◆ What to produce:
Some lines in the listing hold the word "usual". Return each of them.

◆ Supplied entries:
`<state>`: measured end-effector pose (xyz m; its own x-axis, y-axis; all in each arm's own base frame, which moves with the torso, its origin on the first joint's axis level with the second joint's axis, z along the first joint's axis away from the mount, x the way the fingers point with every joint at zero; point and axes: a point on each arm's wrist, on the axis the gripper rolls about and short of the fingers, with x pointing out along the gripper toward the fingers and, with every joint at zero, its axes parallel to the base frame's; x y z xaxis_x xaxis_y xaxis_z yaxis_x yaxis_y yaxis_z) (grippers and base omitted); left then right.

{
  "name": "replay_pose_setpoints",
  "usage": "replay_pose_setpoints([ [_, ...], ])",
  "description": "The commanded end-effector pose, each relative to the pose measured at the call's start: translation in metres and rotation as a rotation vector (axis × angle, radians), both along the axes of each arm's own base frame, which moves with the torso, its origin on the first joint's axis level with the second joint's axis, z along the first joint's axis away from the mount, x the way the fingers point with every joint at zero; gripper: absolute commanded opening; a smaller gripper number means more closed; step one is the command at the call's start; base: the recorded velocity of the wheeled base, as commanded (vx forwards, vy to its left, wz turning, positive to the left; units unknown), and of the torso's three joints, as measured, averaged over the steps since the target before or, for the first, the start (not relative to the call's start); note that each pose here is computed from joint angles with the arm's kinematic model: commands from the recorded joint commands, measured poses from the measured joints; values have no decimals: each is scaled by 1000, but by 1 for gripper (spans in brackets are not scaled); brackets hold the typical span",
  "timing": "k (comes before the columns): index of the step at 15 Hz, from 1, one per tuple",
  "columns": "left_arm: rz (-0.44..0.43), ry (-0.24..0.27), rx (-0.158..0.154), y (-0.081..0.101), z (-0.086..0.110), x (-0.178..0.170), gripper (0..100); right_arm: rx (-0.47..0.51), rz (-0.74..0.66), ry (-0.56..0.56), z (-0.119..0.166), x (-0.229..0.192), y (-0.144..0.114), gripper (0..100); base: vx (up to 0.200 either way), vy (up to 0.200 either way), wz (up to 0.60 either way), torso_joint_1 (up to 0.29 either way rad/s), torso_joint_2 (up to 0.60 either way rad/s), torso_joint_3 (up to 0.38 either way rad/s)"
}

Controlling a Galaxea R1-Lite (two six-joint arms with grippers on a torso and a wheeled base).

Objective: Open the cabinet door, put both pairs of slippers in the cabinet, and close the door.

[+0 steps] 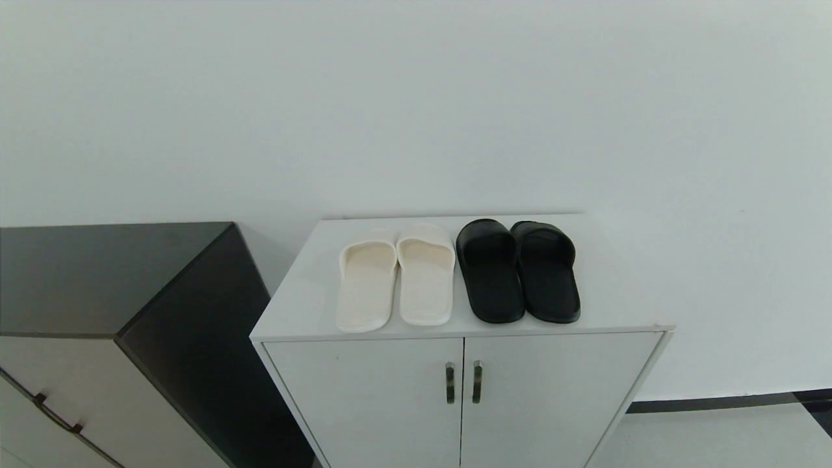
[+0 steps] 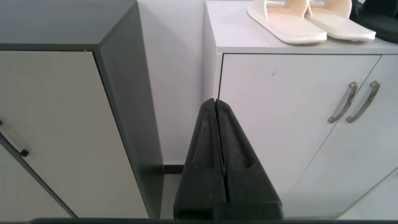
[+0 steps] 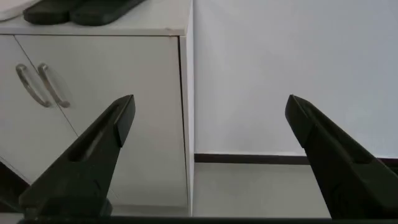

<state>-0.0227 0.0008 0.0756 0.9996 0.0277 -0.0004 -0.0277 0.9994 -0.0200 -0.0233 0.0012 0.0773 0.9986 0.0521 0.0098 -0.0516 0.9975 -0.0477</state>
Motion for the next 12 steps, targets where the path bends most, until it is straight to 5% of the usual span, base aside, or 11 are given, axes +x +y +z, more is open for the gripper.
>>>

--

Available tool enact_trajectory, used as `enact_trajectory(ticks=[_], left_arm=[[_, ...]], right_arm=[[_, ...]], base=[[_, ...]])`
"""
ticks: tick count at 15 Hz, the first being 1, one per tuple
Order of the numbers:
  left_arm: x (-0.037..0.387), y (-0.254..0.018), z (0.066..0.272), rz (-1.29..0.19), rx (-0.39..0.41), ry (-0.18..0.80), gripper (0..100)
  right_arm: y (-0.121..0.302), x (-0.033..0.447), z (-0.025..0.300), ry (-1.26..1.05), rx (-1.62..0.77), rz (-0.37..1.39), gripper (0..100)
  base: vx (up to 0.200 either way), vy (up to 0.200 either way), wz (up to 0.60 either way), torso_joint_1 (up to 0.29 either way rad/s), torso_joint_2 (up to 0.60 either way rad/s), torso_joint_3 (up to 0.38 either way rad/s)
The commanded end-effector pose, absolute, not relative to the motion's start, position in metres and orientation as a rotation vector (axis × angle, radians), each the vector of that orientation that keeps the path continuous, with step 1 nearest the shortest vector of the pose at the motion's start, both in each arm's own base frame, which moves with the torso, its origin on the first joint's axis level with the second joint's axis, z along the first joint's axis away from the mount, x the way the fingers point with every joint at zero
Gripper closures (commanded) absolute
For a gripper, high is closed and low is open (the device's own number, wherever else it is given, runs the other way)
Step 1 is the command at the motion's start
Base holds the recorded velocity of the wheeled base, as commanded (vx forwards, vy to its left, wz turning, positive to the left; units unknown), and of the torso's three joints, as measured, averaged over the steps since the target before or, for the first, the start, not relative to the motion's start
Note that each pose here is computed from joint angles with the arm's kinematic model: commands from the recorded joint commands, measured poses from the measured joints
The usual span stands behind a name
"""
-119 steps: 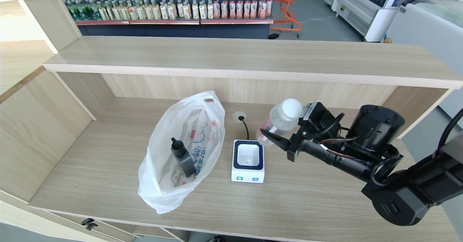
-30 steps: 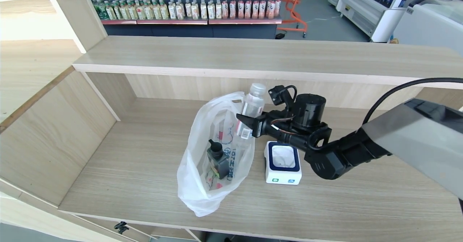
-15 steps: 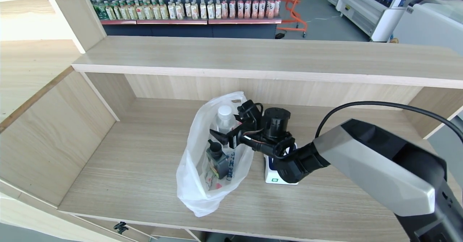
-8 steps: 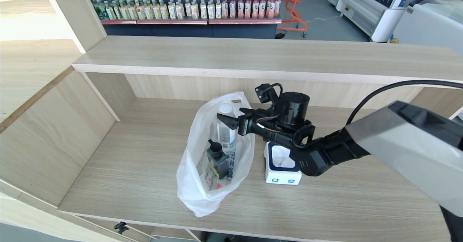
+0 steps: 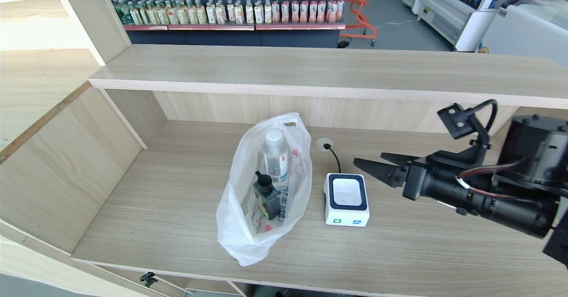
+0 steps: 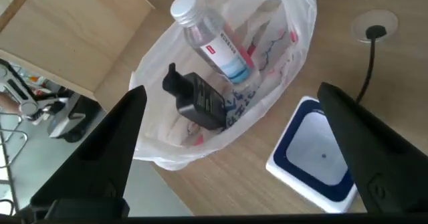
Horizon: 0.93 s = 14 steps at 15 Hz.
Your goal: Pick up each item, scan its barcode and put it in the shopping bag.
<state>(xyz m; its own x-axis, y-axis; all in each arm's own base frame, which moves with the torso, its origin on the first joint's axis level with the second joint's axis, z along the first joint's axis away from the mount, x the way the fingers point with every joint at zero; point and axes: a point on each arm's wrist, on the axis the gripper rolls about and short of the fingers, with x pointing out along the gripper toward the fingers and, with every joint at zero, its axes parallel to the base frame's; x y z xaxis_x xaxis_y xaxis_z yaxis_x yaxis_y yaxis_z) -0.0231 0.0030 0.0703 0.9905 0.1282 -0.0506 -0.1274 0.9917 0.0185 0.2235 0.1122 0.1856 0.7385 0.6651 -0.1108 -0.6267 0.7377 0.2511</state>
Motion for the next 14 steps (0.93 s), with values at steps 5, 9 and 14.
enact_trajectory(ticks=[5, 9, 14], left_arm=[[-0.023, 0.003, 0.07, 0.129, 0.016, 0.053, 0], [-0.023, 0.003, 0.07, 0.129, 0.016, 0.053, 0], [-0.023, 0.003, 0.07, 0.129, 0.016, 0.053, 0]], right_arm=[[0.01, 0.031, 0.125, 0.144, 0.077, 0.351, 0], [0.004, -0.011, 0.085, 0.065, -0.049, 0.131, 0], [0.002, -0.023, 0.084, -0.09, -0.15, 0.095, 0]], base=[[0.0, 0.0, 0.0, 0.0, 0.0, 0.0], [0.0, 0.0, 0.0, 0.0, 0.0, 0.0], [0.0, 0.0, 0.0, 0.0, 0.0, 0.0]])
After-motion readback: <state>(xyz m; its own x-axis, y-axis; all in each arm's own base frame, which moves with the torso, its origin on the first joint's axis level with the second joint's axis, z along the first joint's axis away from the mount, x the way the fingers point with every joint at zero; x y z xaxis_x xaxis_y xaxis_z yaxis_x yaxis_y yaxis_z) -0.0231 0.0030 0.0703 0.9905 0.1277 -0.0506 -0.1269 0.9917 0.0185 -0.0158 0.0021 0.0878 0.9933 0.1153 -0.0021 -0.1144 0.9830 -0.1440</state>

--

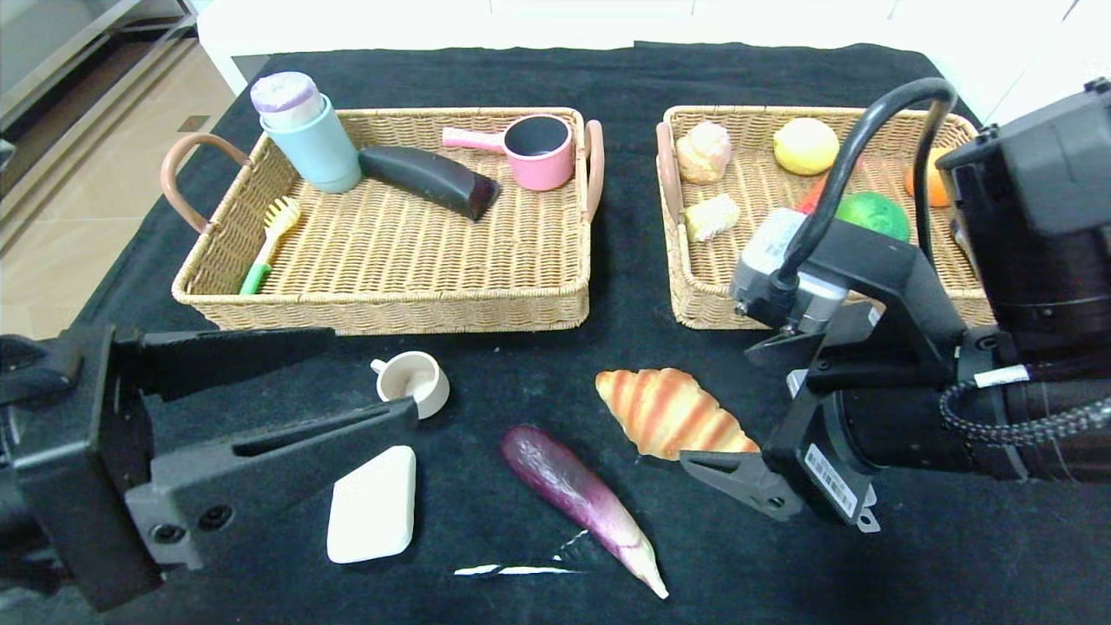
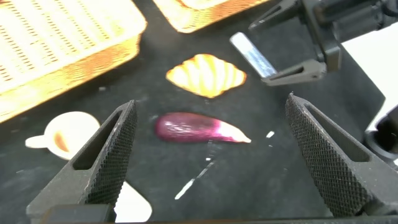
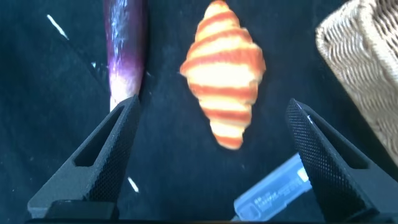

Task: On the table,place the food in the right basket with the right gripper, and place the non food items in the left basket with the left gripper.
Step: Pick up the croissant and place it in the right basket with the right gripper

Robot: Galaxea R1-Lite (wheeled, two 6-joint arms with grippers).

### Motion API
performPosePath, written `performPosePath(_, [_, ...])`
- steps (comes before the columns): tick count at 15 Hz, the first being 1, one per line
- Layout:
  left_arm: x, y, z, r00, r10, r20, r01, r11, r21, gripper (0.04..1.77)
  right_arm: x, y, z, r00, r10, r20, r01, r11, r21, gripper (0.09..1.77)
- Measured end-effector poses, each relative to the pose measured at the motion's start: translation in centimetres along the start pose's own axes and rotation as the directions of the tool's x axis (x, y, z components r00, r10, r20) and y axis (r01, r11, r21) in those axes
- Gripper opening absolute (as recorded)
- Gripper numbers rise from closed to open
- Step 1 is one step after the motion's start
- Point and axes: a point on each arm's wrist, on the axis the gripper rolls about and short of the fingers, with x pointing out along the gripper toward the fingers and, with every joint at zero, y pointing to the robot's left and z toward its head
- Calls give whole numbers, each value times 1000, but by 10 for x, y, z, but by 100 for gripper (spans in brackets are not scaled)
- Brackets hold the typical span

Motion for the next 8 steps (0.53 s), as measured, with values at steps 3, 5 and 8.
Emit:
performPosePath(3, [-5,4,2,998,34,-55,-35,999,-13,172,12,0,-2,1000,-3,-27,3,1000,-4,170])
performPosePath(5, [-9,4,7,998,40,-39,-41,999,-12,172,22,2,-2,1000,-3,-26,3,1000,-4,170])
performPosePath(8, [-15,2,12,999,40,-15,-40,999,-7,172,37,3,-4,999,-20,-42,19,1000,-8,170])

◆ Finished exercise:
Motion for the next 12 steps, targets where the path bends most, until it is straight to 5% of the usual span, base aside, or 11 are given, axes +x +y +z, more is open for the gripper.
The usual span stands behind a name

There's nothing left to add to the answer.